As noted, in response to the motion to compel arbitration, Mr. Pless declared that the parties to the April 15, 2004 strategic relationship agreement did not intend the arbitration clause to apply to tort claims plaintiff or Rap Technologies may have against third parties. Plaintiff contends, without citation to authority, that we must consider the extrinsic evidence as to the parties' intentions. We disagree. When the contractual language is clear, there is no need to consider extrinsic evidence of the parties' intentions; the clear language of the agreement governs. ( TRB Investments, Inc. v. Fireman's Fund Ins. Co., supra, 40 Cal.4th at p. 27; People v. Shelton (2006) 37 Cal.4th 759, 767 [ 37 Cal.Rptr.3d 354, 125 P.3d 290].)

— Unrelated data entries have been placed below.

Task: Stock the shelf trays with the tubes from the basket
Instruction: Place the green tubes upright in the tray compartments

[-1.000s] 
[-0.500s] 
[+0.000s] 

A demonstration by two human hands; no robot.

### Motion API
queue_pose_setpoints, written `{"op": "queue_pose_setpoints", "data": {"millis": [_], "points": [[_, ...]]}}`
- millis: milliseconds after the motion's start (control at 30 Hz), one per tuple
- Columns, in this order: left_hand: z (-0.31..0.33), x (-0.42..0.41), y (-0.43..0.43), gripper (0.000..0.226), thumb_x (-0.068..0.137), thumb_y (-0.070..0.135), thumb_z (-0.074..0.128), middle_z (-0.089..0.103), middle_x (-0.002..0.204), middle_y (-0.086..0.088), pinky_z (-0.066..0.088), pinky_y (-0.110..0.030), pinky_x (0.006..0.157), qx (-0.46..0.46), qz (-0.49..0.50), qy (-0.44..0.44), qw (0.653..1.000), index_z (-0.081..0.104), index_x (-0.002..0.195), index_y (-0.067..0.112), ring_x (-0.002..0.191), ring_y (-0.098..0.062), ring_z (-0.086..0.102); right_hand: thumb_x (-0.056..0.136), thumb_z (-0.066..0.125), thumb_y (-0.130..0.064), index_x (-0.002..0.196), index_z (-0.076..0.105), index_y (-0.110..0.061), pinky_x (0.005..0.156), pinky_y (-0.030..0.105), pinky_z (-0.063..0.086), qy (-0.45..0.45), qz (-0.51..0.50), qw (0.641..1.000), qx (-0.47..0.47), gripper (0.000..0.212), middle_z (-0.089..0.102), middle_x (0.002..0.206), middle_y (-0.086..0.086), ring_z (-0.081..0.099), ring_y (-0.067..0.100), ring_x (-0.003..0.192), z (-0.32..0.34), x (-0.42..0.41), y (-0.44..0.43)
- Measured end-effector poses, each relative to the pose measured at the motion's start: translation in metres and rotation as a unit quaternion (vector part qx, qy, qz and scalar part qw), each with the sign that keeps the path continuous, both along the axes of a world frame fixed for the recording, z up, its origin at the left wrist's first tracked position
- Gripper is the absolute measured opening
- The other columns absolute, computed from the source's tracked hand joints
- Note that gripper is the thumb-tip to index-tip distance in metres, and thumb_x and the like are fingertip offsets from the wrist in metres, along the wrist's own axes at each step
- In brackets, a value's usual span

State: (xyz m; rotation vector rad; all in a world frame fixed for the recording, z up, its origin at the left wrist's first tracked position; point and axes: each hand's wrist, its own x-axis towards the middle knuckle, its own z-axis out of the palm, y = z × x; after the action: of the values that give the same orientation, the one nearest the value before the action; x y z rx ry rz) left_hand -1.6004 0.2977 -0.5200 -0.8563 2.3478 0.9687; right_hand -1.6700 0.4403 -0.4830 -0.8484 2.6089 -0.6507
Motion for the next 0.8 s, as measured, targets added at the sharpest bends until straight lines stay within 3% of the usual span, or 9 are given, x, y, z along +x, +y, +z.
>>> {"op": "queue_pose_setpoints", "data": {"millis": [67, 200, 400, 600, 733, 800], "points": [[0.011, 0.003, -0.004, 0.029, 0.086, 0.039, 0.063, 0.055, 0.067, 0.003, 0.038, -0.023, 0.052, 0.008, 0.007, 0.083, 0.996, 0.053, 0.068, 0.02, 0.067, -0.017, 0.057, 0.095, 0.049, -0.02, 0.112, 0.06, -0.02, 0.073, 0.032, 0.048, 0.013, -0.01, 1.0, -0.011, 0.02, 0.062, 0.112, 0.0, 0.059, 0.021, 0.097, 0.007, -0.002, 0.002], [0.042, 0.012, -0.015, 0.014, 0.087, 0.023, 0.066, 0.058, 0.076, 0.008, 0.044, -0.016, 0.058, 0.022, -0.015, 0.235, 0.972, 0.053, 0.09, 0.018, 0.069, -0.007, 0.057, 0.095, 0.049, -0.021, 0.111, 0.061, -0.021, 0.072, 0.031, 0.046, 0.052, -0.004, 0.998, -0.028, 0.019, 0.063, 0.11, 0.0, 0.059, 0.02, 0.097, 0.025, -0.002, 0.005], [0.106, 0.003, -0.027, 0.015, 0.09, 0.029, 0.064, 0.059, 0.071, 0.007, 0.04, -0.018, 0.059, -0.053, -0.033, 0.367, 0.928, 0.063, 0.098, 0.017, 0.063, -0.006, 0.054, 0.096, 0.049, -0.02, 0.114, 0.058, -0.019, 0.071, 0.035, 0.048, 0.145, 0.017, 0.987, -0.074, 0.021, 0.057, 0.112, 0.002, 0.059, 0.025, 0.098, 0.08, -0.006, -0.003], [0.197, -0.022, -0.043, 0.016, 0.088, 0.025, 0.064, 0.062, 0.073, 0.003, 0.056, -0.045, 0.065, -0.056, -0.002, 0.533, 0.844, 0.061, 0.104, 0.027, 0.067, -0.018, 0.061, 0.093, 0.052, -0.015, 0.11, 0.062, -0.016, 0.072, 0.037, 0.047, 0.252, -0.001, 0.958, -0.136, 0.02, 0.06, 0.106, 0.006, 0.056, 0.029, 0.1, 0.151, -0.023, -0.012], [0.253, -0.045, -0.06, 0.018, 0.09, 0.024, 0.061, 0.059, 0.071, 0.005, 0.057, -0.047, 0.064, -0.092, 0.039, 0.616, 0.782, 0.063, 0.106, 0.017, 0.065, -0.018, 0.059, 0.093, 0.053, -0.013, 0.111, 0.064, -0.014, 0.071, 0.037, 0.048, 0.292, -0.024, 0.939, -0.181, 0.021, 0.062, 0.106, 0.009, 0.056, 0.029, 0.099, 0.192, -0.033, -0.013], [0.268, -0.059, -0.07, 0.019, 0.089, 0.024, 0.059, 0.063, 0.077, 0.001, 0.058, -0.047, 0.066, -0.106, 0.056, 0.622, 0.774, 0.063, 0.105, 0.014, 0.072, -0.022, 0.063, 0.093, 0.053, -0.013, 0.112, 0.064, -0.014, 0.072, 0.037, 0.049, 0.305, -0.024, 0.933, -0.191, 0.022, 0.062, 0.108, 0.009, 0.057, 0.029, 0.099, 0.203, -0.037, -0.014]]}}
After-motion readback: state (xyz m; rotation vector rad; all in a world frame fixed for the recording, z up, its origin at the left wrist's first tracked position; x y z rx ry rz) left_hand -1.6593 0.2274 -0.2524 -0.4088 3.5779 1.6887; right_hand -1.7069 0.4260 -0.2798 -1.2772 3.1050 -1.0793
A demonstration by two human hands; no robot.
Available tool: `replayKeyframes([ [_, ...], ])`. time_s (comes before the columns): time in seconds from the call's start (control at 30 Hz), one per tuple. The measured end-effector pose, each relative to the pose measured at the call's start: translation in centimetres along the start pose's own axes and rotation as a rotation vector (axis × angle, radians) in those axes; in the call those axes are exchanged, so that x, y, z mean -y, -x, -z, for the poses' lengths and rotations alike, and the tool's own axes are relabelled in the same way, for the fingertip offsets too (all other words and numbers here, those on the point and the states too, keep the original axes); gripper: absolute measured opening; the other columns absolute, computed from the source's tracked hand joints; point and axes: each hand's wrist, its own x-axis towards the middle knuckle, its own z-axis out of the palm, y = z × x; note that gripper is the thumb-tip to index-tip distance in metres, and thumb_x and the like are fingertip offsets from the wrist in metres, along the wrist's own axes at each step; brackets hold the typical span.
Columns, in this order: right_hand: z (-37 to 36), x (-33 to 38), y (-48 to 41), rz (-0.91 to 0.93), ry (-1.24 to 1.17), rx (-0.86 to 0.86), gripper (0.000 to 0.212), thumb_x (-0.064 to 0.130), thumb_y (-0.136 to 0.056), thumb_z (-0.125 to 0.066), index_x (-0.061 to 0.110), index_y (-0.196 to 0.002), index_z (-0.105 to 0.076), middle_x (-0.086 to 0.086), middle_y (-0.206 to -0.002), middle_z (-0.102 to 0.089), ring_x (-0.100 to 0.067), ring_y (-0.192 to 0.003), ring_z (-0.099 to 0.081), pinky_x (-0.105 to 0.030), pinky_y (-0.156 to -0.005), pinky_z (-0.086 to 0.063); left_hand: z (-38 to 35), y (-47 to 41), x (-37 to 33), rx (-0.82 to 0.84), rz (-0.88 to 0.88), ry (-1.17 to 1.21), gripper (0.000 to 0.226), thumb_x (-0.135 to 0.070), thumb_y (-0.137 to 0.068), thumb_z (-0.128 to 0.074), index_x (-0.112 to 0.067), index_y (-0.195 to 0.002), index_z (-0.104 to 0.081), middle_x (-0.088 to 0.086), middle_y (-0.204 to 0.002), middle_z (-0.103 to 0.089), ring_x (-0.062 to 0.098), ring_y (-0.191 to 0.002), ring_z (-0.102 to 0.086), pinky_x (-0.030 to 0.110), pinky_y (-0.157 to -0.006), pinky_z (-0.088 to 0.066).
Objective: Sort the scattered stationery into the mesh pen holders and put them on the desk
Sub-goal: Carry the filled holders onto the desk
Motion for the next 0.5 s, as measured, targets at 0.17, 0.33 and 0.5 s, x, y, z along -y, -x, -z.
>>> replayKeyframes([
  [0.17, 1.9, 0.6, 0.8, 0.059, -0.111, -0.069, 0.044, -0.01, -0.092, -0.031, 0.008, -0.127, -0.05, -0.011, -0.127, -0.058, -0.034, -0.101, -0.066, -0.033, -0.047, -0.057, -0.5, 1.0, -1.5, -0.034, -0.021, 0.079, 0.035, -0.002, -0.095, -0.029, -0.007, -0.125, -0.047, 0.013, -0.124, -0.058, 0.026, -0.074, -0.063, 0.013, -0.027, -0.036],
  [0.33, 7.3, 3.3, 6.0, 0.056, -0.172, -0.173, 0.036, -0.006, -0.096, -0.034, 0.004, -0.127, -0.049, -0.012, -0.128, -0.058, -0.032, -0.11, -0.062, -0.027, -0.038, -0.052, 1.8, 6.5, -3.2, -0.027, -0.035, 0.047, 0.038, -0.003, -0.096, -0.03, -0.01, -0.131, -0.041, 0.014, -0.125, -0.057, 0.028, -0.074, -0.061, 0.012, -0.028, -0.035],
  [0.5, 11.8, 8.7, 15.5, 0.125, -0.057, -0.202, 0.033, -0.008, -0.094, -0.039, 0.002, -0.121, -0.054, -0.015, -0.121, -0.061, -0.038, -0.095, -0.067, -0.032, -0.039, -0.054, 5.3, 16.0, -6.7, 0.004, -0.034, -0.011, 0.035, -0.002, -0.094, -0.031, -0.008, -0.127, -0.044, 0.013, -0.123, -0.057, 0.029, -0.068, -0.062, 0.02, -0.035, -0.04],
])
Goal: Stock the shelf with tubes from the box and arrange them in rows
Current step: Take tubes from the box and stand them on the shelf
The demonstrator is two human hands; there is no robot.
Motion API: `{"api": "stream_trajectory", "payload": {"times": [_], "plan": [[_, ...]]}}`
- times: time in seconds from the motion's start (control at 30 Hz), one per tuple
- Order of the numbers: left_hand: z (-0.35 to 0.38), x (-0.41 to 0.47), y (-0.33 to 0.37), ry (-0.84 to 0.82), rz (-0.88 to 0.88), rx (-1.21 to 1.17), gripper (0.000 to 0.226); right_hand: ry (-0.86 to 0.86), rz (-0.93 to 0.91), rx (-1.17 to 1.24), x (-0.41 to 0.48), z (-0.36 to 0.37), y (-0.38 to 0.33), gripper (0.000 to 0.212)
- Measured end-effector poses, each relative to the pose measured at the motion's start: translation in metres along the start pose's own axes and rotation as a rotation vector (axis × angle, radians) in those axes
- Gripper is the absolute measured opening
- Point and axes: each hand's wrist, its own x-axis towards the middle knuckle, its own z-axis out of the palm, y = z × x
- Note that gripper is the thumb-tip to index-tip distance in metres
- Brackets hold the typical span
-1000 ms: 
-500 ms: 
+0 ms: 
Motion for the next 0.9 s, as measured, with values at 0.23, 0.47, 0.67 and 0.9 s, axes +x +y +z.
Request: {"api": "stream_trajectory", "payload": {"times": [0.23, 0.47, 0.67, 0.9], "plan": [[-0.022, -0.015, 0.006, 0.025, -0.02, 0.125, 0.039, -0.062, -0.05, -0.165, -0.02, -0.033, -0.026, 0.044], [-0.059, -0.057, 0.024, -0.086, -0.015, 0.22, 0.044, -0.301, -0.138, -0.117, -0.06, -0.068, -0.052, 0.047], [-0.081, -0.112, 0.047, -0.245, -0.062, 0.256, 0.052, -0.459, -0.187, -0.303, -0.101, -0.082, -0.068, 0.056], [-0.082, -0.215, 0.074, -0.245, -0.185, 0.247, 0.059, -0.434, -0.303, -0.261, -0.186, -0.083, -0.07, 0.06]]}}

As noted above, the arbitration agreement between plaintiff and RAP Technologies provides in pertinent part: "Any dispute or other disagreement arising from or out of this Consulting Agreement shall be submitted to arbitration under the rules of the American Arbitration Association and the decision of the arbitrator(s) shall be enforceable in any court having jurisdiction thereof." (Italics added.) Plaintiffs agreement to arbitrate " [a]ny dispute or other disagreement" with RAP Technologies is plain, clear, and very broad. ( Coast Plaza Doctors Hospital v. Blue Cross of California, supra, 83 Cal.App.4th at p. 684.) As Division Three of the Court of Appeal for this appellate district held in Coast Plaza Doctors Hospital v. Blue Cross of California, supra, 83 Cal.App.4th at page 684: "It is clear that the parties agreed to arbitrate ` any problem or dispute' that arose under or concerned the terms of the [agreement]. That contractual language is both clear and plain. It is also very broad. In interpreting an unambiguous contractual provision we are bound to give effect to the plain and ordinary meaning of the language used by the parties. ( Bank of the West v. Superior Court (1992) 2 Cal.4th 1254, 1264 [ 10 Cal.Rptr.2d 538, 833 P.2d 545]; Civ. Code, §§ 1636, 1638 1644.) We interpret [` any problem or dispute'] to mean just what it says." The language "[a]ny dispute or other disagreement" extends beyond contract claims to encompass tort causes of action. ( Lewsadder v. Mitchum, Jones Templeton, Inc. (1973) 36 Cal.App.3d 255, 259 [ 111 Cal.Rptr. 405]; Crofoot v. Blair Holdings Corp. (1953) 119 Cal.App.2d 156, 182 [ 260 P.2d 156].)
The question then becomes whether plaintiff's fraudulent inducement and negligent misrepresentation claims brought on its own behalf against RAP Technologies's former officers, directors, and employee reasonably can be characterized as "arising from or out of the April 15, 2004 strategic relationship agreement. We further consider whether the causes of action brought on RAP Technologies's behalf, for fiduciary duty breach, interference with contractual relations, and conversion, can likewise be said to arise from or out of the April 15, 2004 strategic relationship agreement. The Courts of Appeal have construed arbitration clauses similar to the present provision to broadly encompass tort claims having their roots in the contractual relationship between the parties. In Berman v. Dean Witter Co., Inc. (1975) 44 Cal.App.3d 999, 1002-1003 [ 119 Cal.Rptr. 130], Division Two of the Court of Appeal for this appellate district considered an action for negligence and fiduciary duty breach arising out of a broker's purchase transaction pursuant to a customer securities brokerage agreement. The arbitration clause of the agreement stated, "`Any controversy between [the parties] arising out of or relating to this contract or the breach thereof, shall be settled by arbitration. . . .' (Italics added.)" ( Id. at p. 1002.) The Court of Appeal concluded: "The phrase `any controversy . . . arising out of or relating to this contract . . .'is certainly broad enough to embrace tort as well as contractual liabilities so long as they have their roots in the relationship between the parties which was created by the contract. [Citations.]" ( Id. at p. 1003.) The Court of Appeal held that when the securities broker ordered margin purchases of currency futures on the brokerage account, those transactions arose out of and were related to the brokerage agreement; therefore, any dispute concerning those purchases arose out of and were related to the agreement. ( Ibid.)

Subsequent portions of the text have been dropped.